ABOUT THIS TASK -> Where the records below have a line with "small", that line is to be copied.

Stored data entries:
'''

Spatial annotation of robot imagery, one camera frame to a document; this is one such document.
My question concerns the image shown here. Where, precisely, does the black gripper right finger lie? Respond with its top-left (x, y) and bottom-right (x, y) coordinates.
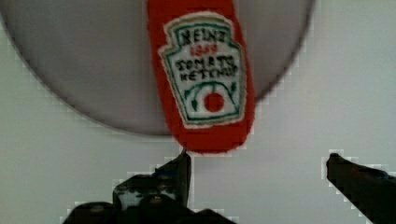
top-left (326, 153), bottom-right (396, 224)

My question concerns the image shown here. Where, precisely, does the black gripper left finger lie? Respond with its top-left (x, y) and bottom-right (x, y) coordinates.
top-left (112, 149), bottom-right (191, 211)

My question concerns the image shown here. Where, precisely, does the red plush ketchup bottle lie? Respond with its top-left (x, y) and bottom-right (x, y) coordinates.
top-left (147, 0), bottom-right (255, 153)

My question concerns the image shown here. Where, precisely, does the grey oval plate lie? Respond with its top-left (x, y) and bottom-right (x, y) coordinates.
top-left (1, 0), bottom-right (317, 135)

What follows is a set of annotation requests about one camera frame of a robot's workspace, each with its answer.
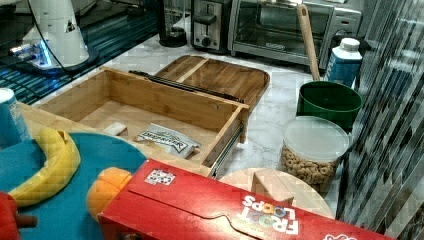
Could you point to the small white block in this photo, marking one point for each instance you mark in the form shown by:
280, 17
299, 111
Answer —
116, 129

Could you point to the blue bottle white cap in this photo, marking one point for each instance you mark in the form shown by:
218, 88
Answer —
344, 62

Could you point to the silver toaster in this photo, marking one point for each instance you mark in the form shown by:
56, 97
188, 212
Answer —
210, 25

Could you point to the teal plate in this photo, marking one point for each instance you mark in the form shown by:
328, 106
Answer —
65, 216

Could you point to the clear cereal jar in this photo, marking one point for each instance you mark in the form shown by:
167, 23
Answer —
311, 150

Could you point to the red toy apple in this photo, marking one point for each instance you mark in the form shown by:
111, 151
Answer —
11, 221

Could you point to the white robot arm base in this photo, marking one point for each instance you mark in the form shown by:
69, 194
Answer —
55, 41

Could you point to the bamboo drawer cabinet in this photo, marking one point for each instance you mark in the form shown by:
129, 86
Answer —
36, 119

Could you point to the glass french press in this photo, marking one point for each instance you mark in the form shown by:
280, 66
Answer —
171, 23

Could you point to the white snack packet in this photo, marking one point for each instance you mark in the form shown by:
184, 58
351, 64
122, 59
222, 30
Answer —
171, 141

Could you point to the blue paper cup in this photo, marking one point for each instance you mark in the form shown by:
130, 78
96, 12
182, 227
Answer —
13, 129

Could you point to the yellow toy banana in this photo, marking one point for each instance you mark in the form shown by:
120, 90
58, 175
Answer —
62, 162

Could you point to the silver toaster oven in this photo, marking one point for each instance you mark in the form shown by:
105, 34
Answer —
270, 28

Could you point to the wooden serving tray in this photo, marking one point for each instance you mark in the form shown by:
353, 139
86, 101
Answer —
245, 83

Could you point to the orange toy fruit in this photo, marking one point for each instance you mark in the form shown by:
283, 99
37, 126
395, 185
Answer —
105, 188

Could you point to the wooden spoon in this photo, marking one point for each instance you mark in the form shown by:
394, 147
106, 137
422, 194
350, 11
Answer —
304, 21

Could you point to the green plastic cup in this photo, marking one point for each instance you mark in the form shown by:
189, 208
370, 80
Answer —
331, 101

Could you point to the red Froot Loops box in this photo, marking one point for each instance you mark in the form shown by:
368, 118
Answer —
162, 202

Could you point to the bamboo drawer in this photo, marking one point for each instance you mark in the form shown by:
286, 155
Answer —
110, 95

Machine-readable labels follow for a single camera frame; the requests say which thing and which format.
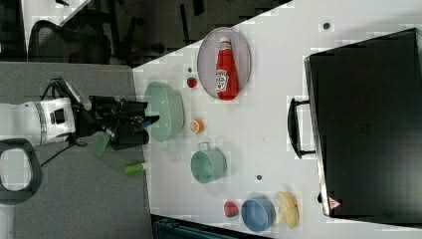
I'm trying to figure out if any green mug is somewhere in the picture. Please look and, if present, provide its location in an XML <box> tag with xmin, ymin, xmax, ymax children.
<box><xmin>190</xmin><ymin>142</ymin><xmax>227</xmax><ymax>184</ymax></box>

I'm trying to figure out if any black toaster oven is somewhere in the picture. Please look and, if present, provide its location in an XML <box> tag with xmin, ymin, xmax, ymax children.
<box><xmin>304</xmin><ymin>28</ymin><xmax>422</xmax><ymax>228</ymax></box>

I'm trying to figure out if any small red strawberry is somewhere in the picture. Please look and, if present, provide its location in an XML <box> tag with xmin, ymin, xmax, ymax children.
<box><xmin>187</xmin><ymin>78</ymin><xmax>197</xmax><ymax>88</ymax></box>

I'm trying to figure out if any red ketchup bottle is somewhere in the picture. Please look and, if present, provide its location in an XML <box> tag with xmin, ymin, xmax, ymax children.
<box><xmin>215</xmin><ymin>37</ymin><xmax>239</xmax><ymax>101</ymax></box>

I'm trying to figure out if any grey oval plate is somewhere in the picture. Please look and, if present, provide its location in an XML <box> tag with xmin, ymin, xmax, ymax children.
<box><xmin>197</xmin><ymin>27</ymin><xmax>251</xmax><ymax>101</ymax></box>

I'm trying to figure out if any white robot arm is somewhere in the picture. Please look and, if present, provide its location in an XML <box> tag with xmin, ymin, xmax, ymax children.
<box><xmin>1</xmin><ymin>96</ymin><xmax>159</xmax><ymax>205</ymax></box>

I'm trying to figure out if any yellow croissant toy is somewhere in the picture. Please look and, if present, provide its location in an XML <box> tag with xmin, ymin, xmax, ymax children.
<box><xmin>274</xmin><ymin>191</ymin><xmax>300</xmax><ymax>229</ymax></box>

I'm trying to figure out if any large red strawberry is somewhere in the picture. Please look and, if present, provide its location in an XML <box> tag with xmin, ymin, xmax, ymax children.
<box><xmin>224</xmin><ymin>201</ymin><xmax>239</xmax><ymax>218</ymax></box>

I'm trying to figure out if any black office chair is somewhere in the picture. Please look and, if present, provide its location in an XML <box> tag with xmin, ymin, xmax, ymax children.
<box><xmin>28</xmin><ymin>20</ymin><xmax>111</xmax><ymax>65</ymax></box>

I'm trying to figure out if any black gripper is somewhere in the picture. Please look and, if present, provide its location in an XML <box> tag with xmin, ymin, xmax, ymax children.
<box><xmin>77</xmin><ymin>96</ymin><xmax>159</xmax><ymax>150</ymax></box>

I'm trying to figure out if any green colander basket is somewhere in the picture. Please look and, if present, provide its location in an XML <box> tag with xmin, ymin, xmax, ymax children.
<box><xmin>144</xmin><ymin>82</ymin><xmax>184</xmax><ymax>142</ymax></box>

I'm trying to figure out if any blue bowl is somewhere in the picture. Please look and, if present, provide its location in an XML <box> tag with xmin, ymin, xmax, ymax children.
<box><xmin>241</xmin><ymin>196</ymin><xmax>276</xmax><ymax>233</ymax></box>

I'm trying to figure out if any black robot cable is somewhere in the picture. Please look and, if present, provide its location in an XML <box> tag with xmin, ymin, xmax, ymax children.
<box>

'''

TASK RESPONSE ->
Could you point to the small white block in this photo, marking one point for each instance you mark in the form shown by:
I'm trying to figure out if any small red strawberry is somewhere in the picture. Please look and, if present, provide its location in an XML <box> tag with xmin, ymin, xmax, ymax children.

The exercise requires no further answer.